Maar zelfs toen was de kern-PPI - die lager is dan de CPI - in het vierde kwartaal van 4.7 nog steeds 4%. Bijgevolg kreeg Volcker de Fed funds rate pas in oktober 1982 onder de 6.0%.
J/J-verandering in kern-PPI versus reëel bbp-niveau, 4e kwartaal 1979 tot 4e kwartaal 1982
Onnodig te zeggen dat het Volcker-tijdperk bewees dat 'stagflatie' een koppig beest is als het zich eenmaal een weg baant in de prijsstructuur van de economie. Daarom zou de aankondiging van vandaag van Pepsi het laatste woord moeten krijgen.
De frisdrank- en snackgigant zei dat zijn verwachte omzetgroei in 2022 van 12% op een stijging van 17% van de gemiddelde prijs over zijn gehele productportfolio!

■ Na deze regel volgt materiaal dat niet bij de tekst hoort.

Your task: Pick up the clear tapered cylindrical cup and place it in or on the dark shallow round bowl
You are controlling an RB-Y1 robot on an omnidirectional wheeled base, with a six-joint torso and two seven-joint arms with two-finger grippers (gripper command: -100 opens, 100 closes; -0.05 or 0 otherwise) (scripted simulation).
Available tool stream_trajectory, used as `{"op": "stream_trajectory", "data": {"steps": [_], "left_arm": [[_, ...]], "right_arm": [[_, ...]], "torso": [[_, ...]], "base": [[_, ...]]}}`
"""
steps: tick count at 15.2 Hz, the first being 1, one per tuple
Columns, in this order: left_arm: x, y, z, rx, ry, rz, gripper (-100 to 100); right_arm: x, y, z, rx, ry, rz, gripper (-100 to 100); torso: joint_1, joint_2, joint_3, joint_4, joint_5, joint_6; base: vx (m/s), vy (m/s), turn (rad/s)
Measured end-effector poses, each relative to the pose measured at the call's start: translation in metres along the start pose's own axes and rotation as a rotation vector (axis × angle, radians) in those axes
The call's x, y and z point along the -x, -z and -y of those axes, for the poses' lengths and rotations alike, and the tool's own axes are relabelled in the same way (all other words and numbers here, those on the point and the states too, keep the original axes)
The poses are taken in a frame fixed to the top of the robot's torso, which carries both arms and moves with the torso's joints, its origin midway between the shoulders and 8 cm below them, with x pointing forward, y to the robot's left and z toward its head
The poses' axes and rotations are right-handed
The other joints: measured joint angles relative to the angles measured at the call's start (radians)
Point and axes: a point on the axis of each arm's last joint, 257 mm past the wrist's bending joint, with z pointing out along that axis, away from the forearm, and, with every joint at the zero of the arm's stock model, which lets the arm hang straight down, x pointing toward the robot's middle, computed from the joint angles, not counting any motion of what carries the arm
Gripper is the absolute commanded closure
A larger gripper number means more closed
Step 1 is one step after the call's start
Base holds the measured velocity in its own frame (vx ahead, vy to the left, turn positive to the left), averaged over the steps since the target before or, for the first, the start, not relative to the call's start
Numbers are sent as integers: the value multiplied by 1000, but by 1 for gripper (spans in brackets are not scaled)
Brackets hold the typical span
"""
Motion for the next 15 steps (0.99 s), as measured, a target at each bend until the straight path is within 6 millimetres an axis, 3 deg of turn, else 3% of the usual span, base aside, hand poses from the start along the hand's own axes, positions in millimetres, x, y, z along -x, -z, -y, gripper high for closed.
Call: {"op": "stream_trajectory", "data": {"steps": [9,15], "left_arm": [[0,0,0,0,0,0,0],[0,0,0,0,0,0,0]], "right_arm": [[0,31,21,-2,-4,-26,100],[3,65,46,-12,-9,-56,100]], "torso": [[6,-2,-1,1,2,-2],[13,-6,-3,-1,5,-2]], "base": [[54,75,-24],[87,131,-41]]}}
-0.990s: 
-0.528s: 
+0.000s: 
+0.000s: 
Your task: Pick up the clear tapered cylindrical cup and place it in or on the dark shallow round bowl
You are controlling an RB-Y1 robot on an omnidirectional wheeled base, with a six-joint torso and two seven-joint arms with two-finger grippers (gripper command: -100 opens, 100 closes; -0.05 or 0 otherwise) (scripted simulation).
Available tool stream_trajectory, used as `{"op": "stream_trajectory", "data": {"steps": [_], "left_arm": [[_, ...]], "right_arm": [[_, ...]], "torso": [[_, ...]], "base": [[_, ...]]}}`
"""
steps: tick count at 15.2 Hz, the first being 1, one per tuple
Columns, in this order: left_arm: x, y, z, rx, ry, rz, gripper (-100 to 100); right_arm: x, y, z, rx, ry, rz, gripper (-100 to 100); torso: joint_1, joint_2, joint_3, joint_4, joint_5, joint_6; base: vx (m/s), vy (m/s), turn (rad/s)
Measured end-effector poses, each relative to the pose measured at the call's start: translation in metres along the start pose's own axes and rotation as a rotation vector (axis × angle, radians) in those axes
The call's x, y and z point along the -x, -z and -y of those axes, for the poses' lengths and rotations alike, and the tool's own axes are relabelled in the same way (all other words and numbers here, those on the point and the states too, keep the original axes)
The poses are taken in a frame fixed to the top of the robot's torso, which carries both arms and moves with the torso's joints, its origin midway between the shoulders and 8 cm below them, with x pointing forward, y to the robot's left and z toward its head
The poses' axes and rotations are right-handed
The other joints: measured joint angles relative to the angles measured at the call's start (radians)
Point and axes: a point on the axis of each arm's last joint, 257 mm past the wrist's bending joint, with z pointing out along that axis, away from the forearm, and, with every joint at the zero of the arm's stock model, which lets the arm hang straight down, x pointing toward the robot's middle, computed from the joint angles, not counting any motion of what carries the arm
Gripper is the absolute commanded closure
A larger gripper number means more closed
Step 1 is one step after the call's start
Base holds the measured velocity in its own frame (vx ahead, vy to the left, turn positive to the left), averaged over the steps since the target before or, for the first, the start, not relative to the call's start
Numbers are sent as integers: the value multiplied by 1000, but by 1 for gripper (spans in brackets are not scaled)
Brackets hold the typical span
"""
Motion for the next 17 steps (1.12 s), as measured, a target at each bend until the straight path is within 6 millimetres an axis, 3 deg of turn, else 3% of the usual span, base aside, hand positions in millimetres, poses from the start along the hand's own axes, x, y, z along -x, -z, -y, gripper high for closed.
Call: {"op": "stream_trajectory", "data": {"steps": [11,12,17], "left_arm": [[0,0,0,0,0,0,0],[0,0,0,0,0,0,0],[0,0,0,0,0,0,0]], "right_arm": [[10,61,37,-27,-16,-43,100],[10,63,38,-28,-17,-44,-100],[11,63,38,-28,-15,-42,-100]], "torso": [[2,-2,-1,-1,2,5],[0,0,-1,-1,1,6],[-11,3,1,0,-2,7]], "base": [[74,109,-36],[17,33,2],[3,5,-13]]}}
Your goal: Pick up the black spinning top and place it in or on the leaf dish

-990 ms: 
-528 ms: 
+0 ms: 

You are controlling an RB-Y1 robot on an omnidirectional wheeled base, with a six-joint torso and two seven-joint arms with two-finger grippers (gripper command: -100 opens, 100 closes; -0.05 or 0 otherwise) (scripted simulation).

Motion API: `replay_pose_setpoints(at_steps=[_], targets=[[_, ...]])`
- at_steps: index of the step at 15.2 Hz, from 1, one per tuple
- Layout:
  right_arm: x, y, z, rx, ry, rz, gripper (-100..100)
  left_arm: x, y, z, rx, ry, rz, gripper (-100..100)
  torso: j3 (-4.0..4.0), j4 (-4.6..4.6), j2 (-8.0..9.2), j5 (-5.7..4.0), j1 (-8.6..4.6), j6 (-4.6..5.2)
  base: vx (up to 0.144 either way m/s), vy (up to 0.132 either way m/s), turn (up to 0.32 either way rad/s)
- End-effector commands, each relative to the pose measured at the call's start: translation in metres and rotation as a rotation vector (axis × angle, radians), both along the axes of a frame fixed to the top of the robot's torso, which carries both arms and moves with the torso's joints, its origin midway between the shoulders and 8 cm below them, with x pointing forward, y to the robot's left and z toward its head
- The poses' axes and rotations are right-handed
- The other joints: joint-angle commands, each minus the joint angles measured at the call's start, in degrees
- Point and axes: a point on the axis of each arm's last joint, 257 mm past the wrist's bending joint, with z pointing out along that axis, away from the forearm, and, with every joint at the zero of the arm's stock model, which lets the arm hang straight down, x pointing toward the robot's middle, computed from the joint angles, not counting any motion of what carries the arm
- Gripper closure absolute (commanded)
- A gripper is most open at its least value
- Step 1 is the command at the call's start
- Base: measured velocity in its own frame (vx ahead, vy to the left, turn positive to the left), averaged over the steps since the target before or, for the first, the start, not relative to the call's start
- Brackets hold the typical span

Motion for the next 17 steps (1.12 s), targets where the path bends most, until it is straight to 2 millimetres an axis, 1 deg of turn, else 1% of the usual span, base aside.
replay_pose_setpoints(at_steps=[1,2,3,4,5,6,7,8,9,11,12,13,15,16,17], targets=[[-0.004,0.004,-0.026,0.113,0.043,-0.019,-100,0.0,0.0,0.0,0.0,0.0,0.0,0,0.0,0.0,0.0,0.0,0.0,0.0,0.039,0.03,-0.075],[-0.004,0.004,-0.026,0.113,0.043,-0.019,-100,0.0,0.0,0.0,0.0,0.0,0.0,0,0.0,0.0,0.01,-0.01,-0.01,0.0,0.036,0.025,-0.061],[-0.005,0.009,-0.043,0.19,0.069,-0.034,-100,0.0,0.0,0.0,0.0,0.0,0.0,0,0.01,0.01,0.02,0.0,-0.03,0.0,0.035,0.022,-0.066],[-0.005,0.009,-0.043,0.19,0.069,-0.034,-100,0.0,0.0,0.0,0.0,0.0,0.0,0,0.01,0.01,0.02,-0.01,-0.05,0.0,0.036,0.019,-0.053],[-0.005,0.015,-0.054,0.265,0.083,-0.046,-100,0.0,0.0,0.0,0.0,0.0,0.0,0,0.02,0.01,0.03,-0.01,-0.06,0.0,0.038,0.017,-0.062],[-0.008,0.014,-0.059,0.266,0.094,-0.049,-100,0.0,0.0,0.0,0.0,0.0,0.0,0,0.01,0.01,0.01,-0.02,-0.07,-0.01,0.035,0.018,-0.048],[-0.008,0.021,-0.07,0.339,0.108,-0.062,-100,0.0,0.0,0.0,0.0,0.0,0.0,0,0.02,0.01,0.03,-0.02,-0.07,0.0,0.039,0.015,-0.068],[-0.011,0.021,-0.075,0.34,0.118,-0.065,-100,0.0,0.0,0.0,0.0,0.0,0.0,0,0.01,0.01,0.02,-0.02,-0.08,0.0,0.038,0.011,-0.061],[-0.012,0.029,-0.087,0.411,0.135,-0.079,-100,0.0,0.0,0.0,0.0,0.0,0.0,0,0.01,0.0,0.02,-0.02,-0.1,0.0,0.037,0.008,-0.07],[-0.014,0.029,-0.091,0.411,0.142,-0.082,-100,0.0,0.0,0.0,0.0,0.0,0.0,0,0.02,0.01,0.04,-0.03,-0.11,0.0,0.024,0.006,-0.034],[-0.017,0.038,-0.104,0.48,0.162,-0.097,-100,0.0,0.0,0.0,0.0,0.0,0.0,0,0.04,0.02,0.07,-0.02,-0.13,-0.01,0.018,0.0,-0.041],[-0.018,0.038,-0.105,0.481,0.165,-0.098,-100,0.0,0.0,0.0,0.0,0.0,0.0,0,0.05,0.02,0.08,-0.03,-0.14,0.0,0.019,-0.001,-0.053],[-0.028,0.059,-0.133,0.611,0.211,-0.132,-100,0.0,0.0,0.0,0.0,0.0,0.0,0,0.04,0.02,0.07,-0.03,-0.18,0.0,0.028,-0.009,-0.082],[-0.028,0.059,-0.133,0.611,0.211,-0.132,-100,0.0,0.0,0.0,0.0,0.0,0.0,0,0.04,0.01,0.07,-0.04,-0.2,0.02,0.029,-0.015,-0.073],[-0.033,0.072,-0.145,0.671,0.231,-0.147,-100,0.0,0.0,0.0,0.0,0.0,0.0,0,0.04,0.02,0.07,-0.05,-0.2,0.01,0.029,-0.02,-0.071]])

De wiskunde spreekt duidelijk voor zich, hoewel Pepsi begrijpelijkerwijs probeerde de impliciete 5% krimp in volume te draaien als een "lichte daling" van het totale verkoopvolume,
Kortom, er is sprake van een slechte stagflatie. Aangezien de Fed verwikkeld zal zijn in een strijd om de prijskant van de vergelijking te bedwingen, zelfs als de reële productie de komende maanden en jaren hapert, betwijfelen we ernstig of de economische krimp die op de wacht van Joe Biden zal worden geregistreerd, in de geschiedenisboeken zal worden beschreven als een "zeer lichte recessie.”
reposted uit StockmansContraCorner
Uitgegeven onder a Creative Commons Naamsvermelding 4.0 Internationale licentie
Stel voor herdrukken de canonieke link terug naar het origineel Brownstone Instituut Artikel en auteur.